[flang-commits] [flang] [flang] Inline hlfir.copy_in for trivial types (PR #138718)

Kajetan Puchalski via flang-commits flang-commits at lists.llvm.org
Fri May 30 03:19:40 PDT 2025


================
@@ -0,0 +1,178 @@
+//===- InlineHLFIRCopyIn.cpp - Inline hlfir.copy_in ops -------------------===//
+//
+// Part of the LLVM Project, under the Apache License v2.0 with LLVM Exceptions.
+// See https://llvm.org/LICENSE.txt for license information.
+// SPDX-License-Identifier: Apache-2.0 WITH LLVM-exception
+//
+//===----------------------------------------------------------------------===//
+// Transform hlfir.copy_in array operations into loop nests performing element
+// per element assignments. For simplicity, the inlining is done for trivial
+// data types when the copy_in does not require a corresponding copy_out and
+// when the input array is not behind a pointer. This may change in the future.
+//===----------------------------------------------------------------------===//
+
+#include "flang/Optimizer/Builder/FIRBuilder.h"
+#include "flang/Optimizer/Builder/HLFIRTools.h"
+#include "flang/Optimizer/Dialect/FIRType.h"
+#include "flang/Optimizer/HLFIR/HLFIROps.h"
+#include "flang/Optimizer/OpenMP/Passes.h"
+#include "mlir/IR/PatternMatch.h"
+#include "mlir/Support/LLVM.h"
+#include "mlir/Transforms/GreedyPatternRewriteDriver.h"
+
+namespace hlfir {
+#define GEN_PASS_DEF_INLINEHLFIRCOPYIN
+#include "flang/Optimizer/HLFIR/Passes.h.inc"
+} // namespace hlfir
+
+#define DEBUG_TYPE "inline-hlfir-copy-in"
+
+static llvm::cl::opt<bool> noInlineHLFIRCopyIn(
+    "no-inline-hlfir-copy-in",
+    llvm::cl::desc("Do not inline hlfir.copy_in operations"),
+    llvm::cl::init(false));
+
+namespace {
+class InlineCopyInConversion : public mlir::OpRewritePattern<hlfir::CopyInOp> {
+public:
+  using mlir::OpRewritePattern<hlfir::CopyInOp>::OpRewritePattern;
+
+  llvm::LogicalResult
+  matchAndRewrite(hlfir::CopyInOp copyIn,
+                  mlir::PatternRewriter &rewriter) const override;
+};
+
+llvm::LogicalResult
+InlineCopyInConversion::matchAndRewrite(hlfir::CopyInOp copyIn,
+                                        mlir::PatternRewriter &rewriter) const {
+  fir::FirOpBuilder builder(rewriter, copyIn.getOperation());
+  mlir::Location loc = copyIn.getLoc();
+  hlfir::Entity inputVariable{copyIn.getVar()};
+  if (!fir::isa_trivial(inputVariable.getFortranElementType()))

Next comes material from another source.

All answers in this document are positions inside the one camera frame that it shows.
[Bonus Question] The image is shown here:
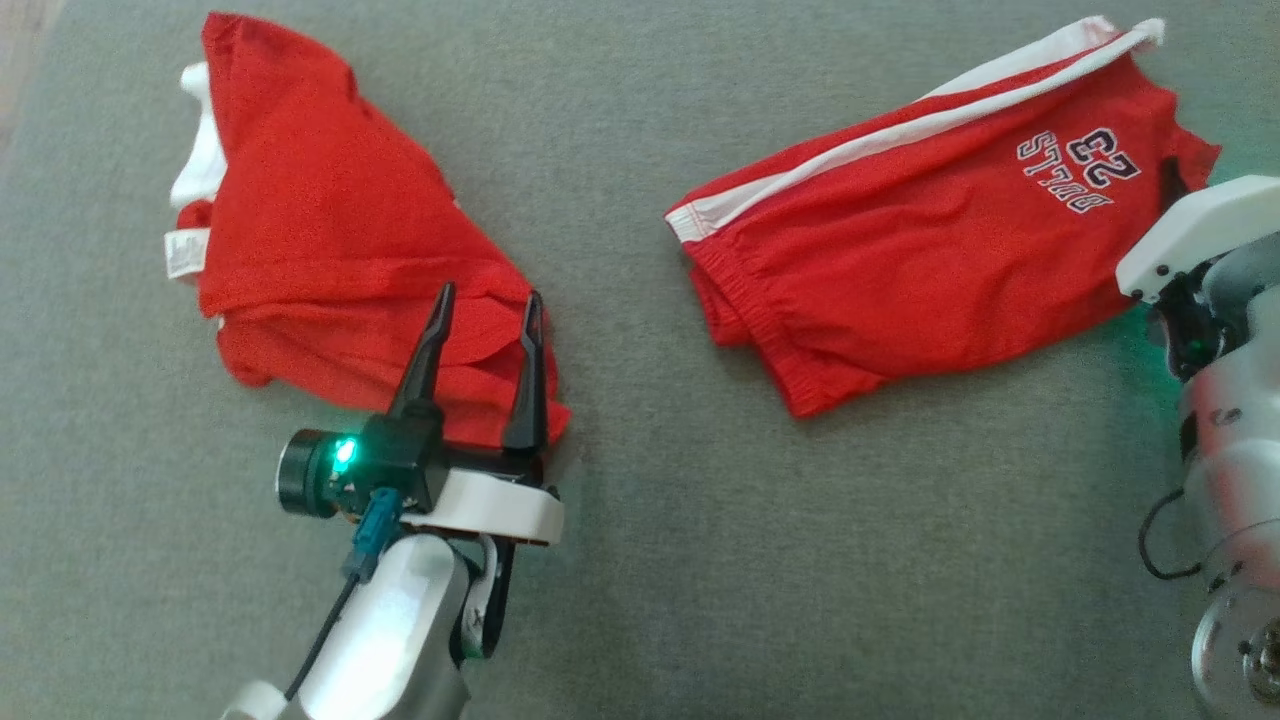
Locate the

+    return rewriter.notifyMatchFailure(copyIn,
+                                       "CopyInOp's data type is not trivial");
+
+  // There should be exactly one user of WasCopied - the corresponding
+  // CopyOutOp.
+  if (!copyIn.getWasCopied().hasOneUse())

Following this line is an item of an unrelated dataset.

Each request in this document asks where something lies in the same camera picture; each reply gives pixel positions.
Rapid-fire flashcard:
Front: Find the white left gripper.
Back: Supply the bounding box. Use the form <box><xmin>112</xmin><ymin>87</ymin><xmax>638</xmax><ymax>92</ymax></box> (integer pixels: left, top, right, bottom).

+    return rewriter.notifyMatchFailure(
+        copyIn, "CopyInOp's WasCopied has no single user");
+  // The copy out should always be present, either to actually copy or just
+  // deallocate memory.
+  auto copyOut = mlir::dyn_cast<hlfir::CopyOutOp>(
+      copyIn.getWasCopied().user_begin().getCurrent().getUser());
+
+  if (!copyOut)
+    return rewriter.notifyMatchFailure(copyIn,
+                                       "CopyInOp has no direct CopyOut");
+
+  // Only inline the copy_in when copy_out does not need to be done, i.e. in
+  // case of intent(in).
+  if (copyOut.getVar())
+    return rewriter.notifyMatchFailure(copyIn, "CopyIn needs a copy-out");
+
+  inputVariable =
+      hlfir::derefPointersAndAllocatables(loc, builder, inputVariable);
+  mlir::Type sequenceType =
+      hlfir::getFortranElementOrSequenceType(inputVariable.getType());
+  fir::BoxType resultBoxType = fir::BoxType::get(sequenceType);
+  mlir::Value isContiguous =
+      builder.create<fir::IsContiguousBoxOp>(loc, inputVariable);
+  mlir::Operation::result_range results =
+      builder
+          .genIfOp(loc, {resultBoxType, builder.getI1Type()}, isContiguous,
+                   /*withElseRegion=*/true)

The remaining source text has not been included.